Five Rocky Mountain perennials to try in the garden
Aquilegia caerulea is best sown from seed during the summer and overwintered to produce a short-lived perennial. Although it prefers a moist but free-draining environment, it will take up a range of spaces and soils. Remove the flower stalks after flowering to prolong the life of the plant.
I should have known penstemons would distract me when I was looking for Colorado doves. Numerous species occupy this intermountain region, from the vibrant, candy-blue P.strictus and P. virens to the fiery red P. barbatus that covers the roadsides.
But my favorite was P. whippleanus: a plum-purple dwarf seen all over Rocky Mountain National Park. Try the ‘Drop Chocolate’ variety.
Veratrum californicum, known as ‘corn lily’, is a tall, verbascum-like perennial with attractively large, curved leaves. It is home to a range of habitats: I came across clusters of these impressive creamy-white flowers in the high meadows around Crested Butte. Note: It is toxic if eaten.

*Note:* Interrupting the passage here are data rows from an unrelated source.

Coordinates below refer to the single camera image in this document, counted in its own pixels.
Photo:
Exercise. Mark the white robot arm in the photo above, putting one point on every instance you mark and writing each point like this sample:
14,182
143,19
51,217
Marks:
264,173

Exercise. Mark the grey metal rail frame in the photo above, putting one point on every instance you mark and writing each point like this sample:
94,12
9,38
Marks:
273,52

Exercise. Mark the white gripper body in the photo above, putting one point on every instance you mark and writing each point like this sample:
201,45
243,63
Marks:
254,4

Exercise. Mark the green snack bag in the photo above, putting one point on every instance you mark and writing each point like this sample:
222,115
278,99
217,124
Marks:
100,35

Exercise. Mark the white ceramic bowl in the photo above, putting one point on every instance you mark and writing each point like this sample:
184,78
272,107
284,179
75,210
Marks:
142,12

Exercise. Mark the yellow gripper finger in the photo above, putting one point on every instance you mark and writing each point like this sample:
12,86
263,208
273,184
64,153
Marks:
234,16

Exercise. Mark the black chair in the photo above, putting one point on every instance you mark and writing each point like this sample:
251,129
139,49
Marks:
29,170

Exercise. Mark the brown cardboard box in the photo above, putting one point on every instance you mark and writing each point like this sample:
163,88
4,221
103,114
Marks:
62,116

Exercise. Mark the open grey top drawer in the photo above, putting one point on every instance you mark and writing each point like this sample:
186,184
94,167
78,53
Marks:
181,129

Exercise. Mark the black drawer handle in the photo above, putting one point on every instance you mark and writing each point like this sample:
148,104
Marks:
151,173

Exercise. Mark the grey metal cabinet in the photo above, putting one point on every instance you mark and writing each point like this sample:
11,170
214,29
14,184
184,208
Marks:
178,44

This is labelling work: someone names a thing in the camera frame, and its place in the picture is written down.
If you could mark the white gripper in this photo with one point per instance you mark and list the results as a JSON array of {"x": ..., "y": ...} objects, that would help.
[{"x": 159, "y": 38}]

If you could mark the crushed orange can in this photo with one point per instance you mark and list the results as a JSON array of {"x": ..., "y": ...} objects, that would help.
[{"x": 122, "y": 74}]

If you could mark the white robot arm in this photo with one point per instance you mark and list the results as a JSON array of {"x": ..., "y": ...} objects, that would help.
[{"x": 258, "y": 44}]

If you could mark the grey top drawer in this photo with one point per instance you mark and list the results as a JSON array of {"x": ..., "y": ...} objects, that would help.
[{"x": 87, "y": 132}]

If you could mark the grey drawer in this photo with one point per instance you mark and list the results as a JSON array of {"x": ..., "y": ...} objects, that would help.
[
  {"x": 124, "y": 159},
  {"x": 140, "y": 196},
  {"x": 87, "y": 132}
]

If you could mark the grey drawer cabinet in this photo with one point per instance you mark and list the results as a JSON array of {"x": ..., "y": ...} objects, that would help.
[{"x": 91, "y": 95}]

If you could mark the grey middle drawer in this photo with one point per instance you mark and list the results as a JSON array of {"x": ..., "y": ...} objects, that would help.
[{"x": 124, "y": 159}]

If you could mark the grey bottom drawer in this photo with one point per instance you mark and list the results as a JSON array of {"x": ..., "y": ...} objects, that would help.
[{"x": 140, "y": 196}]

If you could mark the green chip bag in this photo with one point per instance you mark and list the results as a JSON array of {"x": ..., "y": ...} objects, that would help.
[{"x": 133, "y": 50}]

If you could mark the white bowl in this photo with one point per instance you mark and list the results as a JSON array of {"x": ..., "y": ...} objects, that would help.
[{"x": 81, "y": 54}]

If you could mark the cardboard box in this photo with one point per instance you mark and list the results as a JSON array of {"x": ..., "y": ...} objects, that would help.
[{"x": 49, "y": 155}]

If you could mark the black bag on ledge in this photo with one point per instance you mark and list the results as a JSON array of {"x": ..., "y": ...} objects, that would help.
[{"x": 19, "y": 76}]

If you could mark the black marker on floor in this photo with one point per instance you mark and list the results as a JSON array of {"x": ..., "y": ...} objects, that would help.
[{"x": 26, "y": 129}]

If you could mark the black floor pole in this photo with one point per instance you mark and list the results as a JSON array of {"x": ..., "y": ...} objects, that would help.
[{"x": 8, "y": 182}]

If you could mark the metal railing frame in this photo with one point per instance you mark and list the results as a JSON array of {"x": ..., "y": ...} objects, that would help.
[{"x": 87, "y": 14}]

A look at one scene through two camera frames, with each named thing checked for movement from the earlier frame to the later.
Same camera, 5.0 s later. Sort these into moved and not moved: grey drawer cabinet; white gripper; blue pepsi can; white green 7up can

Among all the types of flowers that are abundant in the Rockies, you can not escape such compositions as daisies of any color and shape. Here and there—especially in open meadows—I’ve come across low-flowered clumps of asters, beautiful American daisies that have been reclassified as Symphyotrichum. A popular cultivar is S. laeve ‘Calliope’, which has dark green leaves and cornflower-purple flowers.
At the Garden Museum’s latest herb expo, I purchased an intriguing ocher golden pea (Thermopsis montana). New to me at the time was common in the Rockies, illuminating riverbanks and wooded clearings. Somewhere between lupine and baptismal, it is an excellent perennial rhizome for penumbra.